Comment écrire les noms des cultivars

Le nom d'un cultivar s’écrit entre guillemets simples, sans italique (par exemple : Acer platanoides ‘Crimson King’), et ne doit pas être en latin. Les seules exceptions sont les anciens noms de cultivars qui étaient déjà en usage avant l’instauration de cette règle, comme ‘Roseum’, ‘Flore Pleno’, ‘Grandiflora’, etc.

Le cultivar peut également n’accompagner qu’un genre, comme Paeonia ‘May Apple’, s'il est issu de croisements impliquant plus de deux espèces.

Enfin, le nom du cultivar doit conserver sa dénomination d’origine. Que celle-ci soit en français, en anglais, en allemand, ou autre, elle ne doit pas être traduite. Par exemple, le Bergenia ‘Silberlicht’ ne devrait pas, en principe, être vendu sous le nom de Bergenia ‘Silver Light’. Cependant, plusieurs cultivars de dénomination étrangère sont traduits par l’industrie horticole.

Nommer les familles botaniques

En latin, les noms des familles botaniques se terminent par le suffixe « aceae » et s’écrivent en italique. En français, la terminaison est généralement « acée » au singulier, et « acées » au pluriel. Par exemple :

  • Le rosier est une Rosacée;
  • Le rosier fait partie de la famille des Rosacées;
  • Le rosier appartient à la famille des Rosaceae.

Certains anciens noms de familles botaniques demeurent toutefois couramment employés, par exemple Ombellifères (Apiacées), Légumineuses (Fabacées), Crucifères (Brassicacées) et Graminées (Poacées).

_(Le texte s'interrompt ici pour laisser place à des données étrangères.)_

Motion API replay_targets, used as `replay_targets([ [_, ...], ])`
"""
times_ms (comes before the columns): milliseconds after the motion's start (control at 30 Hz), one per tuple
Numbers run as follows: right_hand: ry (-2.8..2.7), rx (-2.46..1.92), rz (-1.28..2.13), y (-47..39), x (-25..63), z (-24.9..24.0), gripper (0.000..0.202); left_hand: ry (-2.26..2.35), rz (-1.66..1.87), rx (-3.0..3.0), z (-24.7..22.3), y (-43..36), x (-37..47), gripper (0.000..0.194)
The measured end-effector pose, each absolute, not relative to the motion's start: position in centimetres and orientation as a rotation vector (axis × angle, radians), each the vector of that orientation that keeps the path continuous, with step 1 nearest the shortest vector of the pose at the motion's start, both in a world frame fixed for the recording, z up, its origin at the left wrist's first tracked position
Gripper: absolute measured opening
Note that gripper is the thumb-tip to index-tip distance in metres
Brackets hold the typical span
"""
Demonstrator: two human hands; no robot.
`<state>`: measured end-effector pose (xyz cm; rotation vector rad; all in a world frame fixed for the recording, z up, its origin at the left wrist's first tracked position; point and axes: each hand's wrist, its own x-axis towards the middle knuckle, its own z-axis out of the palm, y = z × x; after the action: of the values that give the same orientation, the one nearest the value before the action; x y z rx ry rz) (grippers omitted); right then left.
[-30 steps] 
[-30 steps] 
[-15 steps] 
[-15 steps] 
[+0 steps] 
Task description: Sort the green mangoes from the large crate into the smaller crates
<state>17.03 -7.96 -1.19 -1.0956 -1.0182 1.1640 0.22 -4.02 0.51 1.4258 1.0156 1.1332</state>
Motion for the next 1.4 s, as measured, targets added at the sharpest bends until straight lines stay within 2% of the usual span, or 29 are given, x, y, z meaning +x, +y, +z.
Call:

Quand les plantes changent de noms

La classification des végétaux évolue avec l'avancement des connaissances scientifiques. Il est donc assez courant que des plantes changent de noms. L’ancien nom devient alors un synonyme, indiqué par l’abréviation « syn. »

Voici un exemple de modification de nom avec la renouée du Japon :

  • Reynoutria japonica var. japonica, syn. Fallopia japonica

Vous en perdez votre latin? Les codes et les règles de la taxonomie peuvent en effet sembler complexes. Cependant, en décrivant, en nommant et en classant les plantes de façon précise et rigoureuse, les botanistes-taxonomistes contribuent à une meilleure compréhension du règne végétal.